Control of brown rats usually requires multiple strategies; baiting, sometimes trapping and rat-proofing to keep them out. Call our experts at Security Pest Elimination if you have a have or suspect a rat problem.
Norway Rat Description
The fur is coarse and usually brown or dark grey, while the underparts are lighter grey or brown. The body length can be up to 10 inches, with the tail being another 10 inches. Adult body weight averages 19 oz. in males and about 12 oz in females, but a very large brown rat can reach 32 oz. Rats weighing over 32 oz. are rare and stories of rats as big as cats are just exaggerations, or misidentifications of other rodents, such as the much larger muskrat.
Rat Biology and Behavior
The Norway rat is extremely adaptable and once indoors can nest in wall or ceiling void, crawlspaces, attics, or inside furniture or other stored items. A young rat can gain entry to a building through an opening only slightly larger than 1/2-inch. Brown rats can travel along pipes or conduits, climb brick or rough walls, and can gnaw through various building materials including cement block. They sometimes enter buildings by traveling and swimming through sewer lines. They have been known to come straight up into our homes through the bathroom toilet. The brown rat is nocturnal and is a good swimmer, both on the surface and underwater. Brown rats live in large groups, either in burrows or subsurface places, such as sewers and cellars. Rats are known to burrow extensively. Rats generally begin a new burrow adjacent to an object or structure, as this provides a roof for the section of the burrow nearest to the ground’s surface. Thus, our cement foundations make good locations for them.
Norway Rat Diet
The brown rat is a true omnivore and will consume almost anything. They can chew through almost all food packaging containers. There teeth are very hard and grow continuously, so they are constantly chewing on objects to keep their teeth from growing to long.
Rat Reproduction and Life Cycle
The brown rat can breed throughout the year if conditions are suitable, with a female producing up to five litters a year.

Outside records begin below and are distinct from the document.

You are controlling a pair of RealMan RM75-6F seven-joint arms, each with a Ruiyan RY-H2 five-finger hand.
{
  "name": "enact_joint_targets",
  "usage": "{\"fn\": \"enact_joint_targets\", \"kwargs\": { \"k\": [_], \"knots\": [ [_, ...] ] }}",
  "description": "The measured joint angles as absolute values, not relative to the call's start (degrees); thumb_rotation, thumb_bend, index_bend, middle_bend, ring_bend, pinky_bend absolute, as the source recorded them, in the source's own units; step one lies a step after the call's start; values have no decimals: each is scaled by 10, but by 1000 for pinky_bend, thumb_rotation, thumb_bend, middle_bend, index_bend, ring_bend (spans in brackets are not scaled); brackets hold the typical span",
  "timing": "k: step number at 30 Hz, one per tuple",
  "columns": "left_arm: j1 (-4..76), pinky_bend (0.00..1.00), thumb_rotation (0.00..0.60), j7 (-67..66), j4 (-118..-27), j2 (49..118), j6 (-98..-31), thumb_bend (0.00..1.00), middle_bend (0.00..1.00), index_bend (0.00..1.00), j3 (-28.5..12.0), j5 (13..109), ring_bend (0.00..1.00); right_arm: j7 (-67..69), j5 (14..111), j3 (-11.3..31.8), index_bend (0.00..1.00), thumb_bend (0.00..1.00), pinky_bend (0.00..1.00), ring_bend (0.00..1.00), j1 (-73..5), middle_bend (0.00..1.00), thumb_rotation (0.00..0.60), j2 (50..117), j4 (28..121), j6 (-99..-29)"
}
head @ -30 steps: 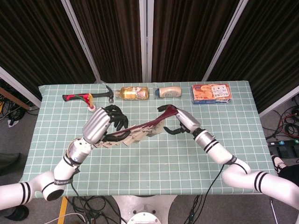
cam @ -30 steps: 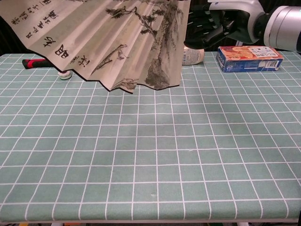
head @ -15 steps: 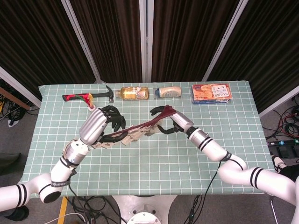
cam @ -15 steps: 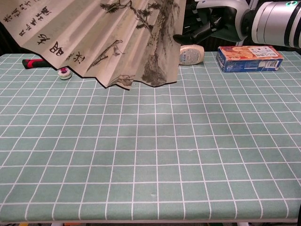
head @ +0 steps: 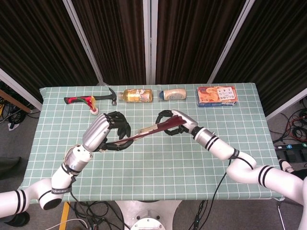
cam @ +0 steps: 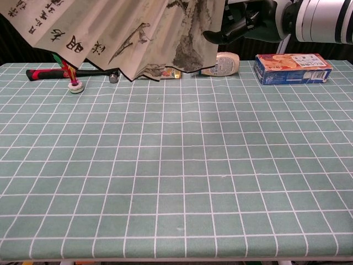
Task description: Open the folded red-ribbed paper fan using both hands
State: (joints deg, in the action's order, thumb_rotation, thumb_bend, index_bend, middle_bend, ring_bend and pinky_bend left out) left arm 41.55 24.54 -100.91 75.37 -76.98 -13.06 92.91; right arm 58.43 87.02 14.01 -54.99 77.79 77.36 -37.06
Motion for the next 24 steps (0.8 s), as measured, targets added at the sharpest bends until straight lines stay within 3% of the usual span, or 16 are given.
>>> {"fn": "enact_joint_targets", "kwargs": {
  "k": [5,12,24],
  "knots": [
    [415,469,600,251,-1011,750,-767,374,757,723,-130,927,716,583,874,130,675,628,171,286,-556,541,600,786,757,-385],
    [410,470,600,235,-1006,741,-752,374,755,722,-123,917,716,533,874,124,683,628,173,289,-549,543,600,781,750,-416],
    [401,469,600,119,-955,750,-746,375,755,722,-105,919,716,314,855,127,687,628,174,289,-492,523,600,773,748,-556]
  ]
}}
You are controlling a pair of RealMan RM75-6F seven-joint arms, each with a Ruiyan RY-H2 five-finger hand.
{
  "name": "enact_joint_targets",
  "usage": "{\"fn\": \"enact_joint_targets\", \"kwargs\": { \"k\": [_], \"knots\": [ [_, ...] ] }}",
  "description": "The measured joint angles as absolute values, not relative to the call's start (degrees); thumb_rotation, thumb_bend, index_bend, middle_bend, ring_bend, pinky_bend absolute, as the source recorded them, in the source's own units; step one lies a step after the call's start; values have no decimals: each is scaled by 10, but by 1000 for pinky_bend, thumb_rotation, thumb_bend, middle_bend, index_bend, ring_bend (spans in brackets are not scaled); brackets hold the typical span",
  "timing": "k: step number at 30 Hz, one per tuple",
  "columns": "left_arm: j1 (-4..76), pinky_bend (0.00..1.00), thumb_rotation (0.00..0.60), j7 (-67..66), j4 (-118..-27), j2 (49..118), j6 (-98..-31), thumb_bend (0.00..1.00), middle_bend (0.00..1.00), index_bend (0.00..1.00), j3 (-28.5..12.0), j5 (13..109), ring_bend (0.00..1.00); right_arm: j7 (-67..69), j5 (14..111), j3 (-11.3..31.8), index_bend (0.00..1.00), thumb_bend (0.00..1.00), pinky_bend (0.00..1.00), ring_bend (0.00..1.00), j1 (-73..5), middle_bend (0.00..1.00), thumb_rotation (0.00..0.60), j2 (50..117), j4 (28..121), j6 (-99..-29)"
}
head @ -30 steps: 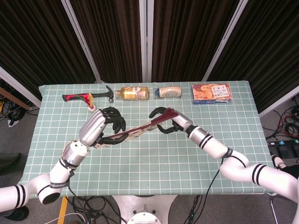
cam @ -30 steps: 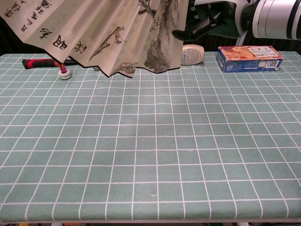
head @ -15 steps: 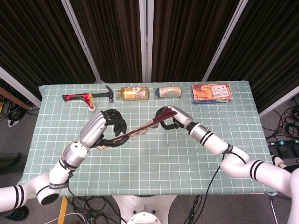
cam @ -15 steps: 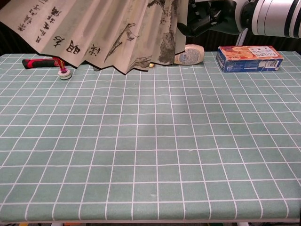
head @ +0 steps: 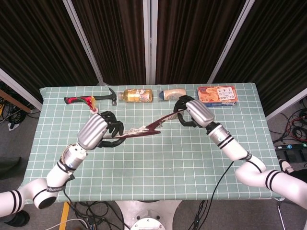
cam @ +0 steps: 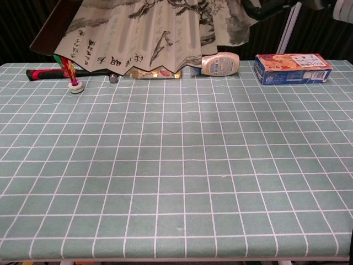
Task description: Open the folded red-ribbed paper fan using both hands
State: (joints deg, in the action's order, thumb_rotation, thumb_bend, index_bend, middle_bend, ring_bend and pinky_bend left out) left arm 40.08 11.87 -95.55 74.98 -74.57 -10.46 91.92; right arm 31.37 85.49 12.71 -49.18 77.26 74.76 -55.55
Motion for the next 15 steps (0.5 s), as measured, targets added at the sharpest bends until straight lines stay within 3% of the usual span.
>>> {"fn": "enact_joint_targets", "kwargs": {
  "k": [15],
  "knots": [
    [394,467,600,-110,-835,823,-750,371,747,720,-76,950,714,187,861,109,687,627,145,289,-427,502,600,800,709,-674]
  ]
}}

The gestation period is about 21 days, and litters can number up to 14, although seven is most common. They reach sexual maturity in about five weeks. Their normal lifespan is one to 2 years, but they can live up to 3 years.
There are numerous diseases that domestic or wild rats can spread. One sometimes fatal disease that they can spread is rat-bite fever. Scratches and contact with rat urine and feces can also expose you to rat-bite fever. On February 28th, 2014 a 10 year old boy in San Diego died from a rat bite from a pet rat they recently purchased. The Humane Society of the United States notes that, aside from mosquitoes, rats carry more diseases that can be transmitted to humans than almost any other living thing. Besides rat-bite fever, some of the most common diseases rats can spread are leptospirosis, salmonellosis and plague.